What the task asks — Nothing belongs in the answer except the lines of the material that include "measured".

Recorded information —
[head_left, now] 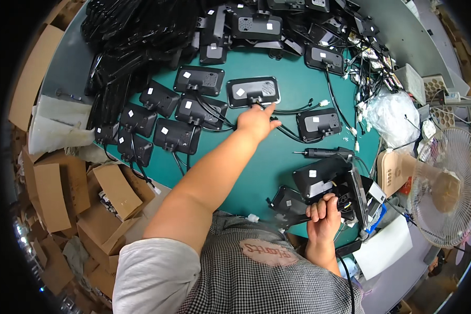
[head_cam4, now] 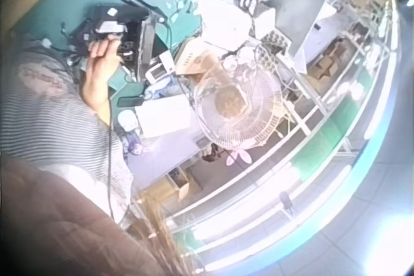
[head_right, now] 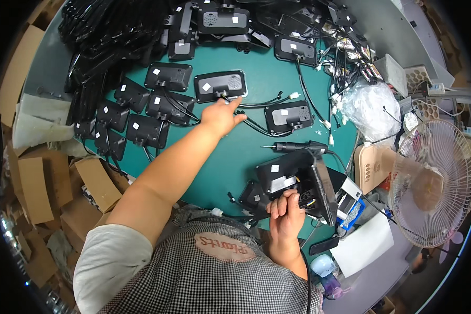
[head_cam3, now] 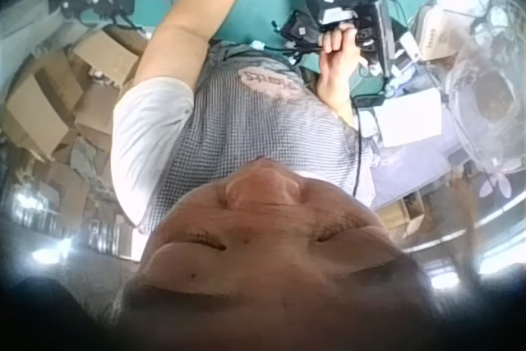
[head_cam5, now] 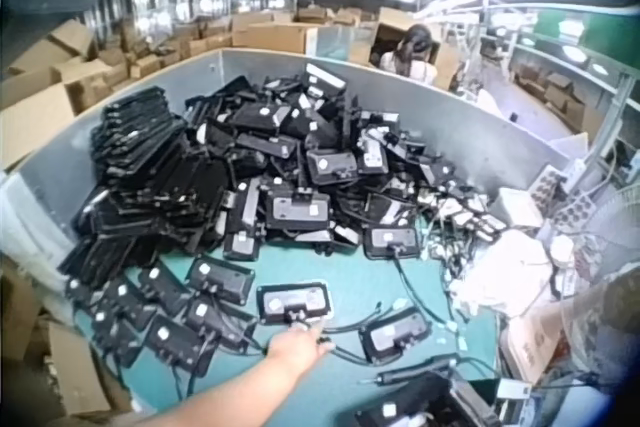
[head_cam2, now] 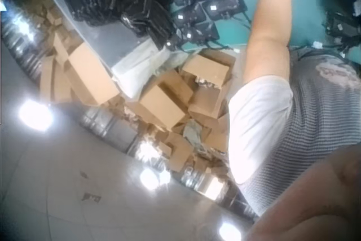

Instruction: The person uses a power screwdriver to fasten screws into the back of small black electronic devices on a green workbench. They pick up devices, align them, and drive screws into place, occasionally moving finished units aside or into boxes.

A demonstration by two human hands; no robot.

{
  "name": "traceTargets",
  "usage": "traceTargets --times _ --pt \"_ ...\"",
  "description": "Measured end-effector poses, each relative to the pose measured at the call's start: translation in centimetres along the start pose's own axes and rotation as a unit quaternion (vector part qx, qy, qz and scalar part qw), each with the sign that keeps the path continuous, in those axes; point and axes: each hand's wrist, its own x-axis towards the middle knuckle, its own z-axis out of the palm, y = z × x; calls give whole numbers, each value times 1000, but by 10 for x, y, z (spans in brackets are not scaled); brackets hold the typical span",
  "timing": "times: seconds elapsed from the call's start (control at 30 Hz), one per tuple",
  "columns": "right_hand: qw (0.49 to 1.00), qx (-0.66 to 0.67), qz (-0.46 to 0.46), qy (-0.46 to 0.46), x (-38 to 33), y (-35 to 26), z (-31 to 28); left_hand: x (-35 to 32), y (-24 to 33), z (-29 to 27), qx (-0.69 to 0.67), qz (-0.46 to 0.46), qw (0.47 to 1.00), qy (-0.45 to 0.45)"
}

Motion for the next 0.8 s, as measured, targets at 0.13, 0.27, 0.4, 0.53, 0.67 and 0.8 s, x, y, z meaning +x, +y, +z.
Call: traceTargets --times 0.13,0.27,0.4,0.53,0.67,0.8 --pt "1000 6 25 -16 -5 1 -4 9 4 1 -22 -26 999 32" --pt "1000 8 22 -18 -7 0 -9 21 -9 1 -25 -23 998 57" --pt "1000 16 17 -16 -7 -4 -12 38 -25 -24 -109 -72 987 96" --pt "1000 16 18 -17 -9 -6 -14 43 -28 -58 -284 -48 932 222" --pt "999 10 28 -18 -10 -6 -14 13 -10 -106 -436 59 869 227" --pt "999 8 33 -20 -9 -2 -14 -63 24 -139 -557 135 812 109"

Task result —
  "description": "Measured end-effector poses, each relative to the pose measured at the call's start: translation in centimetres along the start pose's own axes and rotation as a unit quaternion (vector part qx, qy, qz and scalar part qw), each with the sign that keeps the path continuous, in those axes; point and axes: each hand's wrist, its own x-axis towards the middle knuckle, its own z-axis out of the palm, y = z × x; calls give whole numbers, each value times 1000, but by 10 for x, y, z (spans in brackets are not scaled); brackets hold the typical span",
Motion for the next 0.8 s, as measured, targets at 0.13, 0.27, 0.4, 0.53, 0.67 and 0.8 s, x, y, z meaning +x, +y, +z.

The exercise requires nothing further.